Directions for this task - Print exactly the lines below between the line containing "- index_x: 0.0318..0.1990" and the line containing "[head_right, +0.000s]", counting both of those lines. Leave pictures out.

Stored records:
+---+
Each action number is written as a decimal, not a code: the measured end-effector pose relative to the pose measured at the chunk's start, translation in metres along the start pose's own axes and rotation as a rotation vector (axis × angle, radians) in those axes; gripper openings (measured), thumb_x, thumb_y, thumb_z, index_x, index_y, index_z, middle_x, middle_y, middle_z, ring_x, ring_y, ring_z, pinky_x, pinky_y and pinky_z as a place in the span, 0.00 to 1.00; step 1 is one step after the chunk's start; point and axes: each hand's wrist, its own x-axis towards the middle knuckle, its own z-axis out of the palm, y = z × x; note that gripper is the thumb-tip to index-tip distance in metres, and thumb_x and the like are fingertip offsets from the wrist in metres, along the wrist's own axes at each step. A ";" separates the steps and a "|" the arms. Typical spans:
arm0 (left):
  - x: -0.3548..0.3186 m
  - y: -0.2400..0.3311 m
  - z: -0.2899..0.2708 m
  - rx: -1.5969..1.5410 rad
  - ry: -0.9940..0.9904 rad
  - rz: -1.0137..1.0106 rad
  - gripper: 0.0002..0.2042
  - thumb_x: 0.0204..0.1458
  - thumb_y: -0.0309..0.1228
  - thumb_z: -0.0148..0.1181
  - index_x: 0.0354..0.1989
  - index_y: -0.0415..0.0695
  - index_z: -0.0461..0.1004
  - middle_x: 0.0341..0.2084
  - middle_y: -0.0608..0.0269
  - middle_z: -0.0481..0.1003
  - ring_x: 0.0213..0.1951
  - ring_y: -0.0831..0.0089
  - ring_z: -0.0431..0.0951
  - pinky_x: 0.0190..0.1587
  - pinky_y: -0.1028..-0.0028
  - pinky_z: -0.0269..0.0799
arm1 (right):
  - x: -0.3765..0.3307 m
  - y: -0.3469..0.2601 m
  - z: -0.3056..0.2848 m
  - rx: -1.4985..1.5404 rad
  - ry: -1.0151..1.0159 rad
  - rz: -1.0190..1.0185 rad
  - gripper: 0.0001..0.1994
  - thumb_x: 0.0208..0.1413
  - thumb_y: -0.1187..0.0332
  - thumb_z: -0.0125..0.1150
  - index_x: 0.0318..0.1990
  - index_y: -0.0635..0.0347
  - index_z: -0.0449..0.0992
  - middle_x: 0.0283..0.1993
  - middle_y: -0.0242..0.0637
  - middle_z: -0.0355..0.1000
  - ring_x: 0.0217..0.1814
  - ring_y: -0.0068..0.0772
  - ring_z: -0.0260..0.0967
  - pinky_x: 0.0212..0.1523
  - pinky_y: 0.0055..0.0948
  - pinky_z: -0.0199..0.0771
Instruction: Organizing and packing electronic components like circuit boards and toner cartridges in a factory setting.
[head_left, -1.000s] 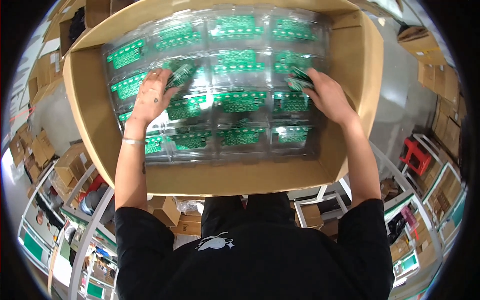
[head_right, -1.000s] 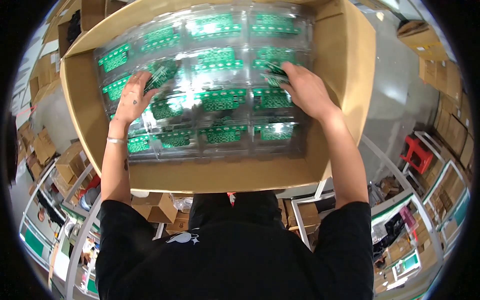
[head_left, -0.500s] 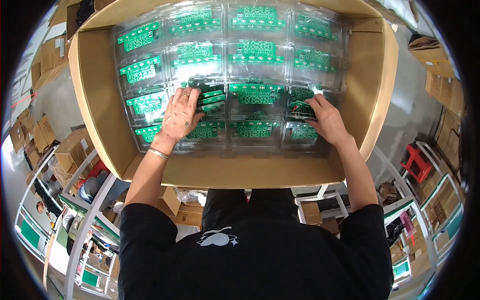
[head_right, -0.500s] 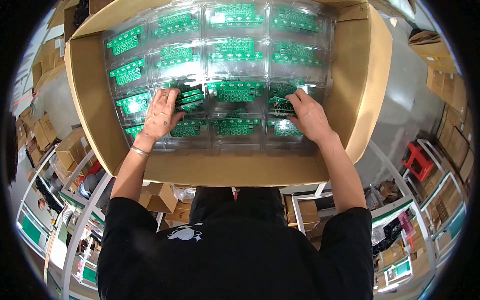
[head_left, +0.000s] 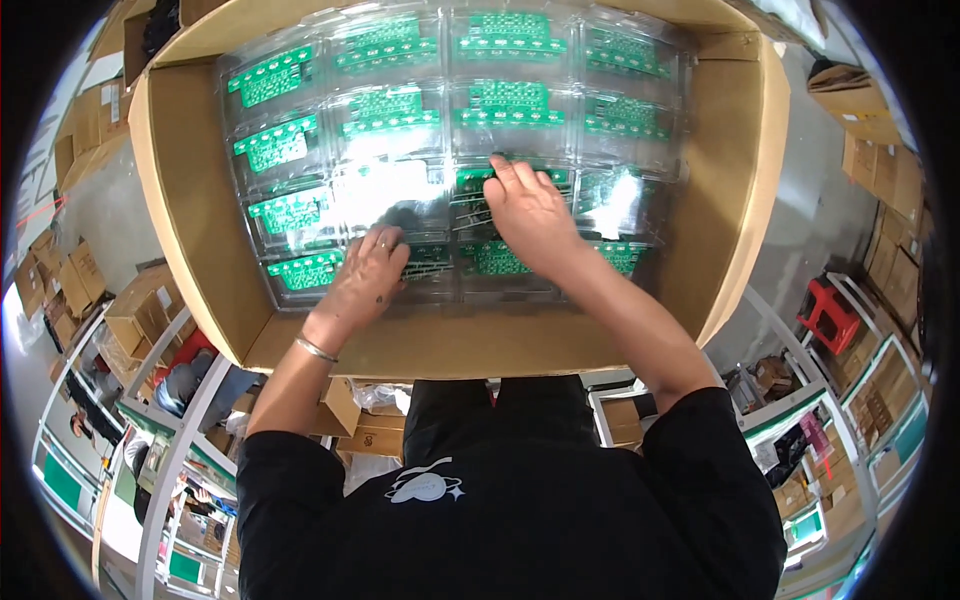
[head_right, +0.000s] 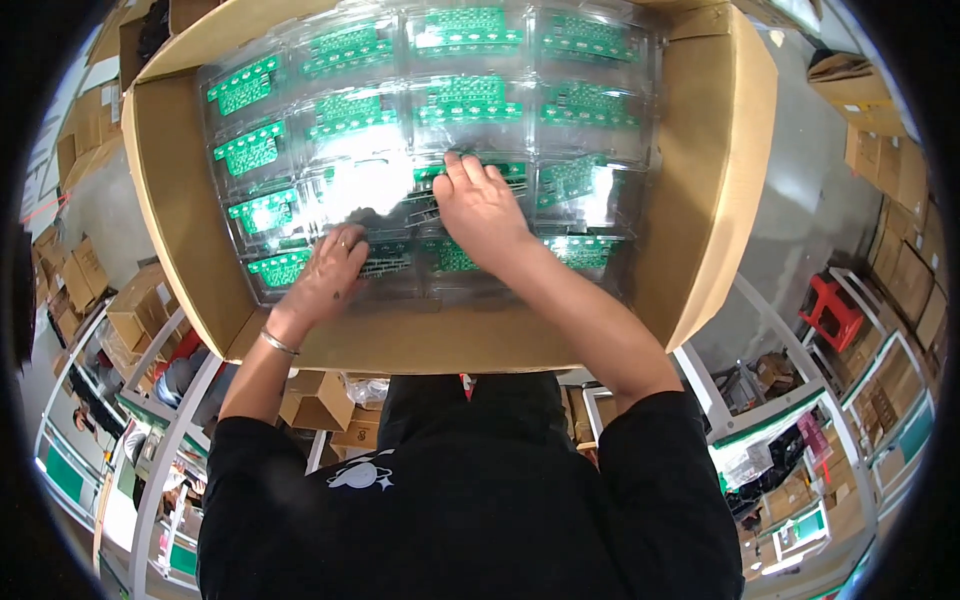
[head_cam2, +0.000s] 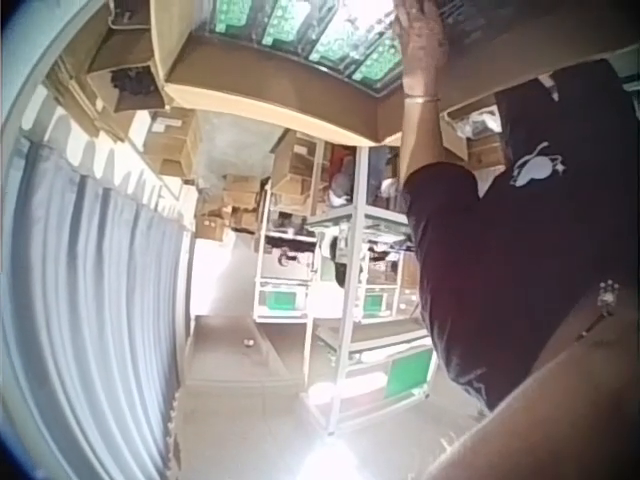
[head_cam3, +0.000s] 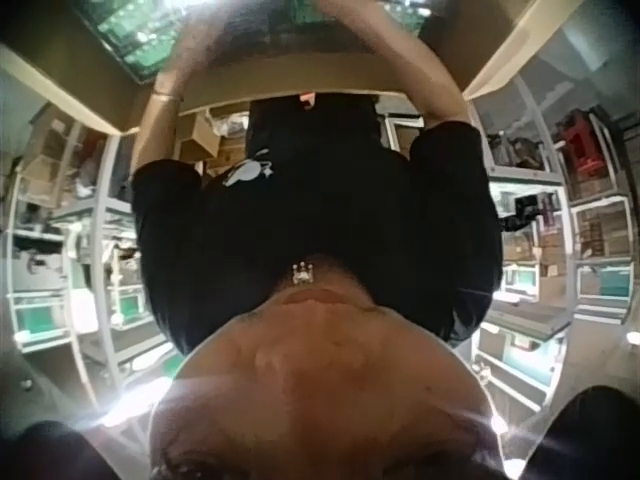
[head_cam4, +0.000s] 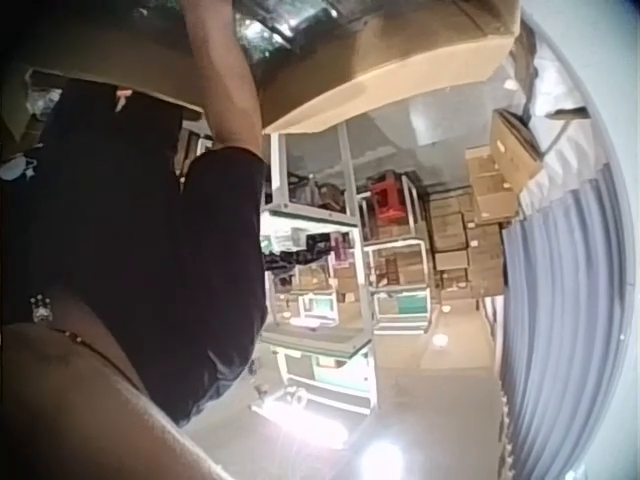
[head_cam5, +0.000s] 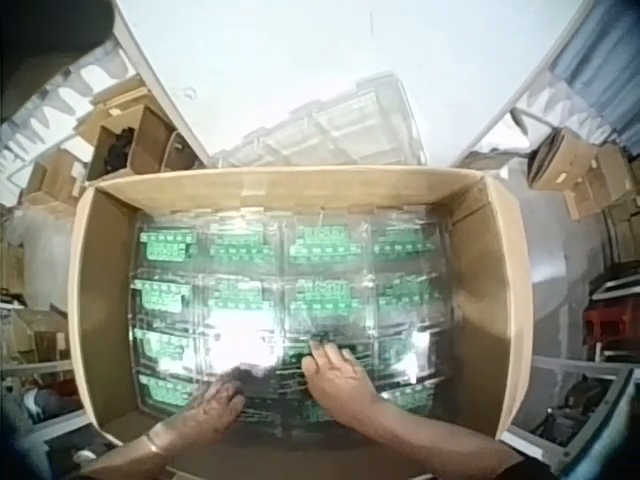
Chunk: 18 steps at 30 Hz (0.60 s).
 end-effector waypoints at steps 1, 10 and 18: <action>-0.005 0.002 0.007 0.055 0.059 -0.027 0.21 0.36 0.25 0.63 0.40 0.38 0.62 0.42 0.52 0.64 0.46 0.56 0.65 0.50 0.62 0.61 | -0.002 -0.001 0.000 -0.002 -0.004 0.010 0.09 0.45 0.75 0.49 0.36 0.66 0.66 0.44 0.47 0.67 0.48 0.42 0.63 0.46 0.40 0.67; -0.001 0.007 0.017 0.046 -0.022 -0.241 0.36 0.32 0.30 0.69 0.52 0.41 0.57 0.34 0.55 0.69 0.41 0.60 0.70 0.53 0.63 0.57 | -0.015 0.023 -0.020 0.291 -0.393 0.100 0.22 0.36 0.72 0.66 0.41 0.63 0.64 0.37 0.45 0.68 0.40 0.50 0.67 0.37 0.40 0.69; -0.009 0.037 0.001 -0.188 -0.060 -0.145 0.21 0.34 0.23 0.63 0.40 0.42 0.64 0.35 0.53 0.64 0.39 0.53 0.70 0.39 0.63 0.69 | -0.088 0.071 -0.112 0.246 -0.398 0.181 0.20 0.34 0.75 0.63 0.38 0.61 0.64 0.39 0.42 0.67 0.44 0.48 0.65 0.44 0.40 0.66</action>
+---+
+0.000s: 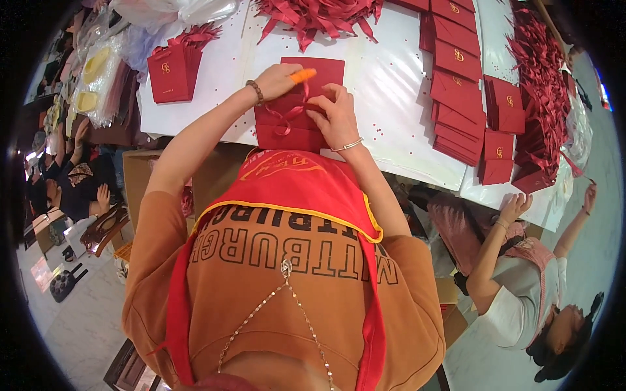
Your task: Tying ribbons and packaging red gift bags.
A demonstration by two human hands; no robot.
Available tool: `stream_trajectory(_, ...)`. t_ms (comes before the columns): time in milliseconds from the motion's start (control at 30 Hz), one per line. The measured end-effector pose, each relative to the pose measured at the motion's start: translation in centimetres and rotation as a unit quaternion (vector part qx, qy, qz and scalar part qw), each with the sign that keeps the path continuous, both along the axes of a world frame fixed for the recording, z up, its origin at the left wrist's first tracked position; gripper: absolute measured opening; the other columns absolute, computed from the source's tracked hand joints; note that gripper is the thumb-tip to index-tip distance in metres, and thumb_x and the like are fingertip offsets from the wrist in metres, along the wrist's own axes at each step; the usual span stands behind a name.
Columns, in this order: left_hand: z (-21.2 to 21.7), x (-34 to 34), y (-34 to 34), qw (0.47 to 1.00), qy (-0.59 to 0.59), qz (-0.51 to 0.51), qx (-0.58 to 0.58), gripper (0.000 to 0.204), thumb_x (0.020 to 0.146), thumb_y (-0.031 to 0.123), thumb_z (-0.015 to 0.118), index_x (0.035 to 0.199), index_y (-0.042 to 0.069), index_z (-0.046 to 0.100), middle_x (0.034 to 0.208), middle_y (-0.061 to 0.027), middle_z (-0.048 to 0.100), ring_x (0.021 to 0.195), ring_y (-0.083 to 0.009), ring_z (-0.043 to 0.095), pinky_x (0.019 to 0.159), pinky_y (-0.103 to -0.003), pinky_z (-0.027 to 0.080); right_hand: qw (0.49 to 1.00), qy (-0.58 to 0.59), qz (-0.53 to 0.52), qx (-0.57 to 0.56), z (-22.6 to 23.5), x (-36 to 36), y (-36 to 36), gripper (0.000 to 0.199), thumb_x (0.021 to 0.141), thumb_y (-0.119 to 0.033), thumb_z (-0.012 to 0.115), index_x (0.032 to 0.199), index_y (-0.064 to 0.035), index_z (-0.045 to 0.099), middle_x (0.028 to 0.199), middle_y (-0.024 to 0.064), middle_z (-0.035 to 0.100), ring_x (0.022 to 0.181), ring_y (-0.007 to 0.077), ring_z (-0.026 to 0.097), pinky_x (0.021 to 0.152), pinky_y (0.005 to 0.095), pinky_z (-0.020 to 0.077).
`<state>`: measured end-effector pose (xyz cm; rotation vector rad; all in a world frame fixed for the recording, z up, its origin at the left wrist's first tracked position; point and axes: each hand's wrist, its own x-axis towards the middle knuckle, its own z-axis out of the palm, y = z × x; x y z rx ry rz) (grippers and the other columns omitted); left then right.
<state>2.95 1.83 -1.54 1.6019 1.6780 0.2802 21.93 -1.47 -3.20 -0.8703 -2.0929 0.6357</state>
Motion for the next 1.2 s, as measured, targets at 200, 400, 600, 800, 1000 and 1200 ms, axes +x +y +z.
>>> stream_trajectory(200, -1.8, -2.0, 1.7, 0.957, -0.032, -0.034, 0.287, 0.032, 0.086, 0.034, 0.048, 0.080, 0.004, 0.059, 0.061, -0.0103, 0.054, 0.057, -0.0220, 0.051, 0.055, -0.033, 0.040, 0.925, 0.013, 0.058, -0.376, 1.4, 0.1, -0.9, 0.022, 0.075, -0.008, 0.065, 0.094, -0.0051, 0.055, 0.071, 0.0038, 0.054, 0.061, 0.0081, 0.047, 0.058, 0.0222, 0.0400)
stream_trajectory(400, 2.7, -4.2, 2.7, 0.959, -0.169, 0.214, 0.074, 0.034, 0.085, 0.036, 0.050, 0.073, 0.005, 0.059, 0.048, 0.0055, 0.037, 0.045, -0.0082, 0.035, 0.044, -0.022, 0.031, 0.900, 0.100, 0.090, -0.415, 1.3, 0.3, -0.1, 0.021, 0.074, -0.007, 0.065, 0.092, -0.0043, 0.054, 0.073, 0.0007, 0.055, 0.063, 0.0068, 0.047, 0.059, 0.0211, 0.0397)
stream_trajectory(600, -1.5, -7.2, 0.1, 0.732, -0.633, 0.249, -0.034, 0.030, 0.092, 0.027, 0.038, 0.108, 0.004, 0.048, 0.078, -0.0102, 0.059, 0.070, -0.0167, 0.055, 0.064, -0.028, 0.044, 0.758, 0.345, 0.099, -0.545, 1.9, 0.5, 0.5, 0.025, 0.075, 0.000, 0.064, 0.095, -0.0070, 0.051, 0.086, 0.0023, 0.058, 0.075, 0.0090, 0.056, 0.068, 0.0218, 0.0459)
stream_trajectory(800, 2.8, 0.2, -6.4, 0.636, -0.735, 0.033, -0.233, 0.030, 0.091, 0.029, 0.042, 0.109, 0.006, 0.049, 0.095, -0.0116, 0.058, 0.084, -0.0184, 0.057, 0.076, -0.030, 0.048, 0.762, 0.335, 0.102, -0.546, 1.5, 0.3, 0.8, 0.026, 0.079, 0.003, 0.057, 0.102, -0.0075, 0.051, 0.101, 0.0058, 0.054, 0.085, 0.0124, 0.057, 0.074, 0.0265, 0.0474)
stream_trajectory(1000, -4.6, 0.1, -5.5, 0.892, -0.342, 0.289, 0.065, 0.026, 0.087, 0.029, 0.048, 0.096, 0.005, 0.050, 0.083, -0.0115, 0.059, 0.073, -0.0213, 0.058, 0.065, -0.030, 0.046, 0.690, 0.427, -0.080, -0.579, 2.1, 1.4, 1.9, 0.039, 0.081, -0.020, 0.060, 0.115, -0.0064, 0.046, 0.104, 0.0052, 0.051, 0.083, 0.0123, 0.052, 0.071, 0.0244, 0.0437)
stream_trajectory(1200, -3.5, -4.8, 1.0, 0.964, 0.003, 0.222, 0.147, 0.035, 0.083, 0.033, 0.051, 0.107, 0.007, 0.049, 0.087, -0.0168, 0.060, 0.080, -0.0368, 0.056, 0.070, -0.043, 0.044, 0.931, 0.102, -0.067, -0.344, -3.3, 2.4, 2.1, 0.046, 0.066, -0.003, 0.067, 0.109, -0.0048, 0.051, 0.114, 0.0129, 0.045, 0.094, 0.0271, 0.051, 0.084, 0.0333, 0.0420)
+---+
Task response -
  - index_x: 0.0318..0.1990
  - index_y: -0.0635..0.0347
  - index_z: -0.0449..0.0992
  - middle_x: 0.0283..0.1993
  - middle_y: -0.0242..0.0637
  - middle_z: -0.0355..0.1000
  - ring_x: 0.0217..0.1814
  - ring_y: -0.0068..0.0772
  - ring_z: -0.0260..0.0967
  - pinky_x: 0.0212..0.1523
  - pinky_y: 0.0055..0.0948
  - pinky_z: -0.0199..0.0771
Instruction: Organizing and packing electronic components like circuit boards and toner cartridges in a factory setting.
[head_left, -1.000s] 
[head_right, -1.000s] 
[head_left, -0.500s] 
[head_right, -0.500s] 
[head_left, +0.000s] 
[head_right, +0.000s] 

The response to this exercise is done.